The Bombs May Have Stopped, But The Wounds of War Are Still Deep


by Anuk Arudpragasam

Anuk Arudpragasam’s second novel, “Gateway to the North,” begins with Krishan learning of the death of his ailing grandmother’s former caregiver, Rani, and ends two days later as she watches Rani’s body burn on her funeral pyre. The pages of intense introspection in between chronicle Krishan’s thoughts and memories on his journey from his home in Colombo, Sri Lanka, to the once Tamil Tiger-controlled village of Rani in the country’s northeast. still stunned from a decades-long civil war.

Rani, who died suddenly and possibly by suicide, was “irreversibly traumatized” by the loss of both of her sons – the first who died fighting for the Tigers, and the second, just 12 years old, killed by shrapnel in the penultimate turn. war day. Krishan, like Arudpragasam, sees it as his duty to grasp her inconceivable suffering. In this novel, listening and noticing are moral acts.

Arudpragasam’s fascinating output, “The Story of a Short Marriage” recounted a single day in the life of Dinesh, a displaced Tamil man living in a refugee camp. “Pass to the North” takes a longer, more distant perspective on the conflict that ran from 1983 to 2009. The middle-class and highly educated Krishan feels “guilty for being spared” the fate of people like Dinesh. The self-disgust that accompanies this guilt is both the cause and the result of Krishan’s persistent obsession with war. From his idealistic beginnings, when the rebels dreamed of an independent Tamil state, Arudpragasam captures Krishan’s sensitive, wandering mind as he meditates on conflict.mindless violence” and irreparable psychological damage.
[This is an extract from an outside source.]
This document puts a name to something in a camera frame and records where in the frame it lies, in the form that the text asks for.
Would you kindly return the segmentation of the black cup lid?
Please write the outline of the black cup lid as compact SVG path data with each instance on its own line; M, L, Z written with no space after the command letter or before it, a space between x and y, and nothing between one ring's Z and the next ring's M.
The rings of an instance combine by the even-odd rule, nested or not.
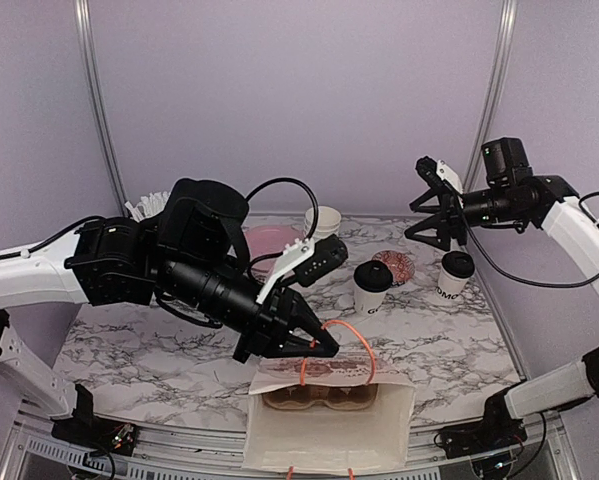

The bombings may have stopped, the capital may be thriving, but for those in the country’s ethnic minority, recovery may only be “partial and uncertain.”

“Gateway to the North” is clearly a political novel in its condemnation of the many atrocities committed by the Sri Lankan government against Tamil civilians, but it is also a philosophical exploration. Arudpragasam, a PhD in philosophy from Columbia, poses fundamental, existential questions about how we should live in a world that suffers so much. What are our obligations to others, especially to those like the marginalized and oppressed Rani? The novel offers only one answer: we owe them our full attention.